▶ [WHAT TO WORK ON] Copy out every line of the data where the word "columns" is found.

▶ [COLLECTED DATA]

____________

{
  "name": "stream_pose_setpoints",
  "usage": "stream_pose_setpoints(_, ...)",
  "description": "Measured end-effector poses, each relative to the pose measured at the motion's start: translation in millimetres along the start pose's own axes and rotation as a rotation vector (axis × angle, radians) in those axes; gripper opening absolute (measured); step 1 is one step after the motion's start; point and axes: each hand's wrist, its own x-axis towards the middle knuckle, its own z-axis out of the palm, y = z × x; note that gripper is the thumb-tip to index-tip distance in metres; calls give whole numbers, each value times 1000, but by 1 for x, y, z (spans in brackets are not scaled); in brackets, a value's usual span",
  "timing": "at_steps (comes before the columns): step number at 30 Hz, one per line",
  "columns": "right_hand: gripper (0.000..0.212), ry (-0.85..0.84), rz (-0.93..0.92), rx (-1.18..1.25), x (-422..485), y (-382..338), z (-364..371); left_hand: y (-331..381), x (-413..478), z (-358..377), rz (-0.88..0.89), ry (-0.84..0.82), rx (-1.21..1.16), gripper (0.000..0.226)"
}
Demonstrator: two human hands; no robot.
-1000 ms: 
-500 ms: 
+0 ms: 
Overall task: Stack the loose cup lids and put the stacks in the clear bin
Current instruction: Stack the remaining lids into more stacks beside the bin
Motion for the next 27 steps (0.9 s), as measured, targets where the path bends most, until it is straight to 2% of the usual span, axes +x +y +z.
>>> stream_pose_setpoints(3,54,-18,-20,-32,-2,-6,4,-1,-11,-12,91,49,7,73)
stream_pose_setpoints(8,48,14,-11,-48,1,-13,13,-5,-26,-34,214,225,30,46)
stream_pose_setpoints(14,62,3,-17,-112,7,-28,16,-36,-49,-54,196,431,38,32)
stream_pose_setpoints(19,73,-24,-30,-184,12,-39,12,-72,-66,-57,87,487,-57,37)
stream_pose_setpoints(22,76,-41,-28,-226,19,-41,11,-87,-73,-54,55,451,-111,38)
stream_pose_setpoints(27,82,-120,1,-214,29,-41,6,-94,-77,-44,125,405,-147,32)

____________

▶ [RESULT BELOW]
  "timing": "at_steps (comes before the columns): step number at 30 Hz, one per line",
  "columns": "right_hand: gripper (0.000..0.212), ry (-0.85..0.84), rz (-0.93..0.92), rx (-1.18..1.25), x (-422..485), y (-382..338), z (-364..371); left_hand: y (-331..381), x (-413..478), z (-358..377), rz (-0.88..0.89), ry (-0.84..0.82), rx (-1.21..1.16), gripper (0.000..0.226)"

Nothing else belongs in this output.